▶ [Dataset content]:
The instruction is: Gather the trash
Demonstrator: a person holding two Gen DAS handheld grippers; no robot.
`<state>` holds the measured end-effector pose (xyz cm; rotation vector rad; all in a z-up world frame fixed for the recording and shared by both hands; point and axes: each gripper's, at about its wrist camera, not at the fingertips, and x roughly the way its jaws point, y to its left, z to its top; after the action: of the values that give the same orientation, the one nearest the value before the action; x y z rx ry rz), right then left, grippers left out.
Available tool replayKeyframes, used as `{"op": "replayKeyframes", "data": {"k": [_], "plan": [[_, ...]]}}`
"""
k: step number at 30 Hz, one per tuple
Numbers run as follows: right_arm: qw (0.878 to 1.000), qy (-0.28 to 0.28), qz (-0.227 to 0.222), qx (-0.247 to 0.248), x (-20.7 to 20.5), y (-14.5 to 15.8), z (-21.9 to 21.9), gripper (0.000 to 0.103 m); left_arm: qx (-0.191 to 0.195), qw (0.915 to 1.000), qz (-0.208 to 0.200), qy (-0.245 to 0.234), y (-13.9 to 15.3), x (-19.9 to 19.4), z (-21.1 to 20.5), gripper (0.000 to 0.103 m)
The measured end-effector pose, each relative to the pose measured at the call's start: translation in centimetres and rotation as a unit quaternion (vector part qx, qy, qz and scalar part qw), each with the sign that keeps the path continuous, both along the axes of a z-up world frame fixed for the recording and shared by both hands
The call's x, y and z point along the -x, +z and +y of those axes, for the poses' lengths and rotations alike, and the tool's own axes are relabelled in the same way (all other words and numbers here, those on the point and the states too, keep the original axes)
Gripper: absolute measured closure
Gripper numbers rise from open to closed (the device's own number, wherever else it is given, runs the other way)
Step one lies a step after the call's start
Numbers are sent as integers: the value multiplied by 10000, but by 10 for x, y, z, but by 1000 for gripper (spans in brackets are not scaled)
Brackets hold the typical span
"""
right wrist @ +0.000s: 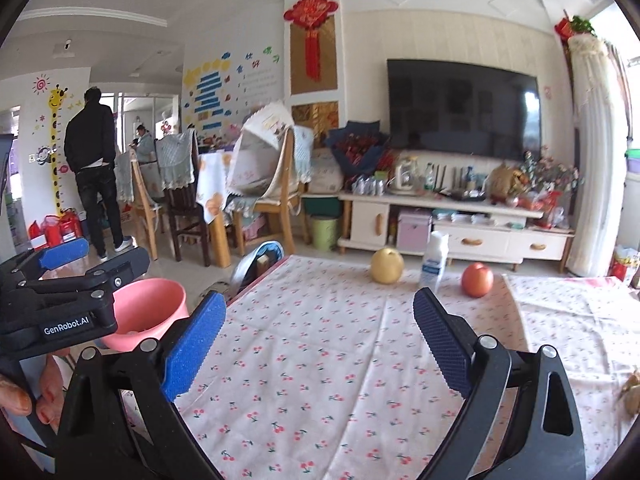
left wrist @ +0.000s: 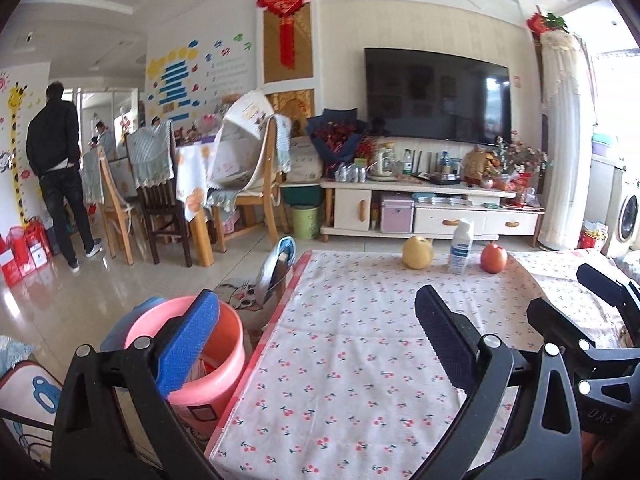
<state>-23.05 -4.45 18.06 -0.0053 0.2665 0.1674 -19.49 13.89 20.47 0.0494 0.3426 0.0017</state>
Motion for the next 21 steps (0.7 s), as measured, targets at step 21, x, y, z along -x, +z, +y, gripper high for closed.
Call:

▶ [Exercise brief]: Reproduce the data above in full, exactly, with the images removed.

▶ [Response for this exercise]:
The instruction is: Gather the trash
Demonstrator: a person holding two Gen DAS handheld grippers; no robot.
`<state>` holds the measured end-effector pose (xyz cm; rotation vector rad; all in a z-up world frame fixed for the recording and shared by both hands; point and axes: each gripper's, at about its wrist camera, not at the fingertips, and x roughly the way its jaws point, y to its left, z to its top; after the action: of the values that give the same orientation, the one nearest the value before the action; x y z rx ry rz), right then left, grippers left out.
Available tool replayKeyframes, used as `{"op": "replayKeyframes", "data": {"k": [_], "plan": [[_, ...]]}}`
"""
k: step number at 30 Hz, one per tuple
Numbers run as follows: right_arm: qw (0.878 to 1.000), qy (-0.28 to 0.28), qz (-0.227 to 0.222), qx (-0.247 to 0.248), x (-20.7 to 20.5), y (-14.5 to 15.8), z (-21.9 to 21.9), gripper (0.000 to 0.103 m); left_arm: qx (-0.191 to 0.195), qw (0.915 to 1.000), qz (-0.208 to 0.200), qy (-0.245 to 0.234), y (-13.9 to 15.3), x (-19.9 to 19.4), z (-21.1 to 20.5), gripper (0.000 to 0.103 m)
The measured end-effector pose, each relative to the pose measured at the call's start: translation in centimetres and rotation as a unit quaternion (vector part qx, qy, qz and scalar part qw), each with the sign that keeps the path continuous, both along the axes of a z-up world frame fixed for the recording and shared by both hands
The call's x, y and z point along the -x, +z and +y of those axes, for the poses' lengths and rotations alike, and the tool's own axes are relabelled in the same way (all other words and numbers here, those on the point and the states too, keep the original axes)
Gripper: absolute measured closure
Gripper numbers rise from open to closed (the device's own number, wherever else it is given, runs the other way)
Step one lies a step after the call's start
Numbers are sent as integers: the value multiplied by 10000, but by 10 for x, y, z, but by 1000 for gripper (spans in brackets are not scaled)
Brackets hold the typical span
"""
right wrist @ +0.000s: 
left wrist @ +0.000s: 
<state>-23.05 -4.45 18.06 -0.0053 0.2665 0.1674 -19.49 13.89 20.47 0.0494 0.3426 0.0017</state>
Motion for the next 21 steps (0.7 s), as measured, targets at step 21, x, y, z along -x, +z, +y, gripper high for closed.
Call:

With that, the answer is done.